Fosse and Cohn felt the business change. The corporatization of Hollywood disgusted them. Cohn never made his clients sign actual contracts (if they weren’t happy, why keep them?), but in recent years, ICM started twisting his arm to get legal and binding commitments from the talent. Cohn openly ignored them. He ignored their requests to curb his “old Hollywood” expenditures on expensive client dinners and shows and he ignored their ingratiating pseudo-complaisance, but he could not ignore what could not be denied: the trend away from pro-director negotiations. Where once he could push through a Fosse or Altman deal, contracts famous for their carte blanche clauses, Cohn now faced stubborn resistance. All they wanted to talk about now was money. The new agents, looking like basketball coaches with their slicked-back hair and matching Hugo Boss uniforms, didn’t know the first thing about art. Even worse, they weren’t ashamed of it. “Sam would lecture studio executives on honor,” Sigourney Weaver recalled. “He couldn’t b
elieve these guys didn’t care about the theater,” said his assistant Susan Anderson. “He hated that they didn’t know anything about the law and didn’t love the business.” For sport, Cohn and Fosse lured them to Cohn’s office couch, where Sam bullied them to submission. “It was not Sam’s finest hour,” Anderson said. To Fosse and Cohn, these assholes were all the same. Todd and Josh, they called them, sometimes to their faces.
In January, Chayefsky was among the Television Hall of Fame’s first spate of inductees (a list of seven that Lucille Ball, Norman Lear, Edward R. Murrow, and William Paley), and Fosse broke from his Long Island seclusion to brave Los Angeles and accept the honor on Paddy’s behalf. Facing a black-tie audience at the Santa Monica Civic Auditorium, he told a Chayefsky story. “This is a very fickle business,” Paddy had said to Bob one day. “I’ll be lucky if they remember I’m the guy who wrote the lines ‘What are you doing tonight, Marty?’ and ‘I’m mad as hell and I’m not going to take it anymore.’” Fosse said, “Paddy, you are wrong. You are remembered. Some of us will never forget you.”
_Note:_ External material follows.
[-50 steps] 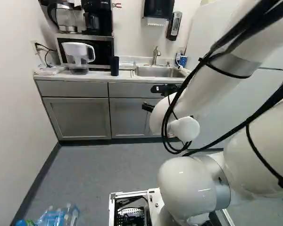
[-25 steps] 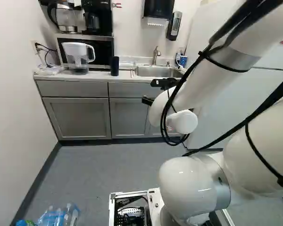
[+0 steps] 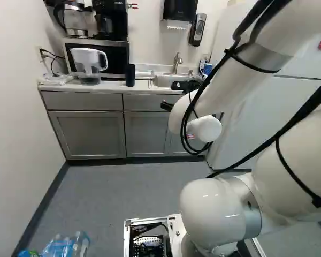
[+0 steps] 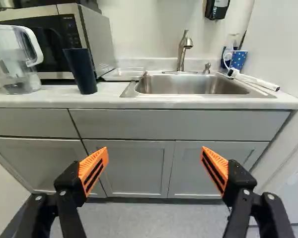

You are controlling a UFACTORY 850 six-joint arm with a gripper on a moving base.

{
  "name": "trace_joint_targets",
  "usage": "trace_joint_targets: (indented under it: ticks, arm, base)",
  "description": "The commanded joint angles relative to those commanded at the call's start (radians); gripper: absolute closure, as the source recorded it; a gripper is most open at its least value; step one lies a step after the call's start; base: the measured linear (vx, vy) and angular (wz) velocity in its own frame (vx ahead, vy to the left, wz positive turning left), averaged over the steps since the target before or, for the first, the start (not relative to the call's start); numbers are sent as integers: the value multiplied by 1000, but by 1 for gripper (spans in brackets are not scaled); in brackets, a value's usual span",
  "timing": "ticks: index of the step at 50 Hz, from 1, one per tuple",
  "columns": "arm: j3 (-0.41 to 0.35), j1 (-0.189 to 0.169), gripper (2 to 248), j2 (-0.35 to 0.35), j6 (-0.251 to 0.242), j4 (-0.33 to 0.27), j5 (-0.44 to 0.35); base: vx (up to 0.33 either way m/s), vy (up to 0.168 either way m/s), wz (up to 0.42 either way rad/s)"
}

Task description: Rinse the cup and place it in the tray

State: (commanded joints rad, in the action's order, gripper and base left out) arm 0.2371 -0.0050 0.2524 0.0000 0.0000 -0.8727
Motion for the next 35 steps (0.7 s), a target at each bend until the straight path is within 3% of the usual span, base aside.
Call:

In Quogue, he threw the Doctorows a dinner party for their thirtieth anniversary. “Bobby was so taken with the idea that two people could be connected that long in marriage,” Doctorow said. When they were certain Fosse had disappeared to the kitchen, Peter Maas, Cohn, and Doctorow hurried into the studio and took their places at the barre. The whole thing had been prearranged. Fosse would come in and find them standing in first position, tutus pulled over their khaki pants, as Nicole, acting as their dance mistress, called out for pliés and arabesques. “It was all very funny,” Doctorow explained, “except Bob didn’t respond that way.” He cried. “I couldn’t understand that,” Doctorow said. “He sort of smiled through his tears, but he was just so totally wiped out that his three friends would horse around like that.” It was as close as they’d get to Dancing for Writers.